- Born: 17 October 1960 (age 65) Khyber Pakhtunkhwa, Pakistan
- Education: Allama Iqbal Medical College
- Occupation: Professor of Surgery. Surgeon
- Known for: General Surgery, Laparoscopic, Endocrine, Hepatobiliary, Robotic and Vascular Surgery
- Notable work: Director, National Residency Program, College of Physicians and Surgeons Pakistan National Course Director for Advanced Trauma Life Support
- Awards: Sitara-e- Imtiaz

= Mahmood Ayaz =

Pakistani academic

Mahmood Ayyaz is the Vice Chancellor of the King Edward Medical University, Lahore, Pakistan. He was the ex-principal of Services Institute of Medical Sciences and patron of the Services Hospital.

==Early life and career==
Mahmood Ayyaz graduated from Allama Iqbal Medical College in 1985. Then he completed his fellowship in surgery from College of Physicians and Surgeons of Pakistan in 1990. He was appointed as a professor in 2005 and later became Chairman, department of surgery at Services Institute of Medical Sciences, Lahore.

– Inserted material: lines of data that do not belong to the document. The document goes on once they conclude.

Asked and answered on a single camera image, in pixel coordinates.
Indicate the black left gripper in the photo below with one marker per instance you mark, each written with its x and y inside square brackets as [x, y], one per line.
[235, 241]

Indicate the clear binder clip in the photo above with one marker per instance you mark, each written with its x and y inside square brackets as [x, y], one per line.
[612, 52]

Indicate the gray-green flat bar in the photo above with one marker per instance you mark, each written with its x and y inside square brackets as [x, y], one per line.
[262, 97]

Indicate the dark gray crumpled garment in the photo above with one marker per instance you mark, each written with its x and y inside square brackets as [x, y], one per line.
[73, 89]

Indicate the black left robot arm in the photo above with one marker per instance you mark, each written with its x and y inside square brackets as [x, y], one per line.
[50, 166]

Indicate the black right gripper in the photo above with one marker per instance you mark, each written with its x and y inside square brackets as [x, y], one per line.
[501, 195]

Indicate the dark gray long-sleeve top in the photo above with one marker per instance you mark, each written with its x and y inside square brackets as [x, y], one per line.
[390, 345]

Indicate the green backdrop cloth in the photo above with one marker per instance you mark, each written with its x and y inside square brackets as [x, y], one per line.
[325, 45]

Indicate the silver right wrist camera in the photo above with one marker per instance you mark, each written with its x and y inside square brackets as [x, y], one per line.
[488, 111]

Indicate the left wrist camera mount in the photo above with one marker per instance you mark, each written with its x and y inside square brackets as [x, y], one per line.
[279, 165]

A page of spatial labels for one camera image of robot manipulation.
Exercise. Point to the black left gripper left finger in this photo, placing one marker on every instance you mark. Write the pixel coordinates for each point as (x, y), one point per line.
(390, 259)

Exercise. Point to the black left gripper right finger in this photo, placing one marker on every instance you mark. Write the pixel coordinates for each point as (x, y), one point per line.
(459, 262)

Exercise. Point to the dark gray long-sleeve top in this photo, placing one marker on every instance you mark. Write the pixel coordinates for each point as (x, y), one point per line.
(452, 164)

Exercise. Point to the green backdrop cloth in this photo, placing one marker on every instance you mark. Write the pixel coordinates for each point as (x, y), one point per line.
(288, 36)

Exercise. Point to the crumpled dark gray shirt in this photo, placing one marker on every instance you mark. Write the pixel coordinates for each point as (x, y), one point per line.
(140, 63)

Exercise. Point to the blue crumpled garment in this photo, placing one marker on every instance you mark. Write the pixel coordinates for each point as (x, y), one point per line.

He has published more than 100 research publications in national and international journals. His main interest is in the field of medical education in Pakistan. He has served as Director General Punjab Human Organ Transplantation Authority, Lahore from 26 May 2022 to 21 July 2022. He has served as Dean Post Graduate Medical Education and Professional Development National Hospital Medical Centre Lahore from 17 October 2020 to 25 May 2022. He has also served as principal at Services Institute of Medical Sciences / Services Hospital, Lahore from August 2017 to 16 October 2020. He is also the Director General National Residency Program, College of Physicians and Surgeons Pakistan since 2015. He was the Vice President CPSP For the Year 2020.

==Awards and recognition==
- Awarded Pakistan Civil Award Sitara-e-Imtiaz by President of Islamic Republic Pakistan in recognition of his valuable services in the field of education.
- He was awarded an honorary fellowship by the American College of Surgeons in November 2013.